Chet Raymo takes on a great many weighty subjects in
his relatively small book, When God is
Gone Everything is Holy: The Making of a Religious Naturalist. The chapters of this book are not entirely
related, but read like separate articles modified somewhat for book form. Still, there is cohesion to the book,
as Raymo works out the difficult program of creating a religious sensibility
while working with the confines of modern science, to create a religious
naturalism.
Although he does an admirable job hacking though these
thickets, in the process he
paints too rosy a picture of both science, and the wonders of nature.
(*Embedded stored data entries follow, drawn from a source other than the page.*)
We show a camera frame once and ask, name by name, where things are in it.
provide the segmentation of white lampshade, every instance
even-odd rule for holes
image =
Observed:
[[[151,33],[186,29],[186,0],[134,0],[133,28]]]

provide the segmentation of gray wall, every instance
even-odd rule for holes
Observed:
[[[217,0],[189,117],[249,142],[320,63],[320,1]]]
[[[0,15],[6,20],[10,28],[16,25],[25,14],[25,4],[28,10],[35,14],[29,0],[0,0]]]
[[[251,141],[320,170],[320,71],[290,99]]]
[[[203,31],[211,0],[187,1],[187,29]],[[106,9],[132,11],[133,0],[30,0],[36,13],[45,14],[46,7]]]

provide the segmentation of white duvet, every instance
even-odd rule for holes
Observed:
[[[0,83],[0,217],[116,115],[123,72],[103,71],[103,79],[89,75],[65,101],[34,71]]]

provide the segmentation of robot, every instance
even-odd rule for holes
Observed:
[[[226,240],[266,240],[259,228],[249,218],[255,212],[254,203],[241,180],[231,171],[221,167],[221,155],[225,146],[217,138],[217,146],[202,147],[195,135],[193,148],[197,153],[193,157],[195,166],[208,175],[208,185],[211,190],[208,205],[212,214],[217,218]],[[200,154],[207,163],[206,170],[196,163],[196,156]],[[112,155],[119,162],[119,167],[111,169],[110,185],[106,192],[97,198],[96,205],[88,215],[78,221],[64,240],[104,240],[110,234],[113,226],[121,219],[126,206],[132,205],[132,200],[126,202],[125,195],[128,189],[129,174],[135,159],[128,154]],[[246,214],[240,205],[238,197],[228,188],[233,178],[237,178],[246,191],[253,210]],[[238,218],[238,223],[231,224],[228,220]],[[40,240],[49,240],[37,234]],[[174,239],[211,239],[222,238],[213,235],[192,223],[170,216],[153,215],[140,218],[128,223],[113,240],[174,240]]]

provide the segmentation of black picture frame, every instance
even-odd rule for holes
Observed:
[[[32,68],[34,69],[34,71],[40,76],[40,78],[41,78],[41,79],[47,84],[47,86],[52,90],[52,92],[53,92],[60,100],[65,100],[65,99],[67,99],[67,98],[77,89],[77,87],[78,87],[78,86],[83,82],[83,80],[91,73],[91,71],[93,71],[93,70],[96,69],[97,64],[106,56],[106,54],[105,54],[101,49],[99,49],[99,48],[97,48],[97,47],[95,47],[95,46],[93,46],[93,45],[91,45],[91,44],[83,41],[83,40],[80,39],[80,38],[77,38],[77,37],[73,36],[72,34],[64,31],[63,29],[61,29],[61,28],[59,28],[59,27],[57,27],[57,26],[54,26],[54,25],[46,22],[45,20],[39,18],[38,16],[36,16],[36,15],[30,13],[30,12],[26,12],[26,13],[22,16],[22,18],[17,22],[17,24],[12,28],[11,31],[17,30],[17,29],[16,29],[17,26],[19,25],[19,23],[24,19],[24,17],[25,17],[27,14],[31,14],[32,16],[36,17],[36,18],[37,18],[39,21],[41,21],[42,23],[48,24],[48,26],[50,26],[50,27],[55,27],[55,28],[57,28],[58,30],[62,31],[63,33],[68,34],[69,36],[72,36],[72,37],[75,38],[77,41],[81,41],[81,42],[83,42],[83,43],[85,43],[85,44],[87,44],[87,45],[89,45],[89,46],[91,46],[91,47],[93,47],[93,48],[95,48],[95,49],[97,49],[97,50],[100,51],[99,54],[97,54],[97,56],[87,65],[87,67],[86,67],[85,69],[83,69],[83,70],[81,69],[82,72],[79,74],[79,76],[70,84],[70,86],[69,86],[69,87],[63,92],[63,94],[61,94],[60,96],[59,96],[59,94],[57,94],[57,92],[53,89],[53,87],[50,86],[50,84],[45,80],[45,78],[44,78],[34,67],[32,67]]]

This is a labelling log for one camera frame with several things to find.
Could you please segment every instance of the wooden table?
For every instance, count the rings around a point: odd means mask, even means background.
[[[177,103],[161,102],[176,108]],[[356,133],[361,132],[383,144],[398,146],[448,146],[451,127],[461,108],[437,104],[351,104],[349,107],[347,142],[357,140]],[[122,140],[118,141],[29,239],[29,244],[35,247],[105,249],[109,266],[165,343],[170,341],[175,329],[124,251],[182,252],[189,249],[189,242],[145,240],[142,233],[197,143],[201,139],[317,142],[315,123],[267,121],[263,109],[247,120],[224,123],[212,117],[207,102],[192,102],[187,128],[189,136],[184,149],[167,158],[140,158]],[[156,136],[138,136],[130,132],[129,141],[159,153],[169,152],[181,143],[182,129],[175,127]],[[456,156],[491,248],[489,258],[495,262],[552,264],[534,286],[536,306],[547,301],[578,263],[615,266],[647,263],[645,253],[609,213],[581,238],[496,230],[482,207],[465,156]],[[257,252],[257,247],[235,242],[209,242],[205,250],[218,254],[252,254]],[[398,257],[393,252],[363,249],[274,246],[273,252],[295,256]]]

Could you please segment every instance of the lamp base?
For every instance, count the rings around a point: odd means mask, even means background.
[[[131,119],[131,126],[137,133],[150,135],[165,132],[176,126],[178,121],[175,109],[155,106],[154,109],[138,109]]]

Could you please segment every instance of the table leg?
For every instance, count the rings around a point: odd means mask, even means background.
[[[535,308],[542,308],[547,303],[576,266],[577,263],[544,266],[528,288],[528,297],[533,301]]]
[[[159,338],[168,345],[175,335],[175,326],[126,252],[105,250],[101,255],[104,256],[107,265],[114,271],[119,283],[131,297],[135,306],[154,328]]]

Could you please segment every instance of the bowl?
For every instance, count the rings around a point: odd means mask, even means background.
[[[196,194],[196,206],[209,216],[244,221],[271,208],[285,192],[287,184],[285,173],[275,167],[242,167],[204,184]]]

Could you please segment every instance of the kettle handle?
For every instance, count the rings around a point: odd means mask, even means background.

Indeed, science has allowed us to have better, longer, healthier lives. But there is always a hidden cost:
overpopulation, pollution, wars over scarce resources, the ravaging of our
planet. With all the benefits we derive from science and technology, there is a
dark side to this enterprise. It is as
if Raymo has never heard of The Battle of Verdun, Hiroshima, the death factory
at Auschwitz.
Raymo wants us to derive our sense of religious wonder
from nature, both its beauty and wondrous complexity. But for anyone who has had a painful,
difficult disease, we know that nature, as exemplified by our bodies, can often
cause us great, shattering distress. Even with
modern medicine, disease will still eat our bodies, and death, in some form,
awaits us all. Nature too, has a dark side.
Raymo is too dismissive of past forms of religious
expression as having been superseded by science. Well, science does not provide great comfort
to anyone (except scientists secure in their labs, tenured, unable to be fired,
working on questions that may or may not help us). In all, Raymo is a little too sure of his
conclusions. They leave a lot of us out
in the cold.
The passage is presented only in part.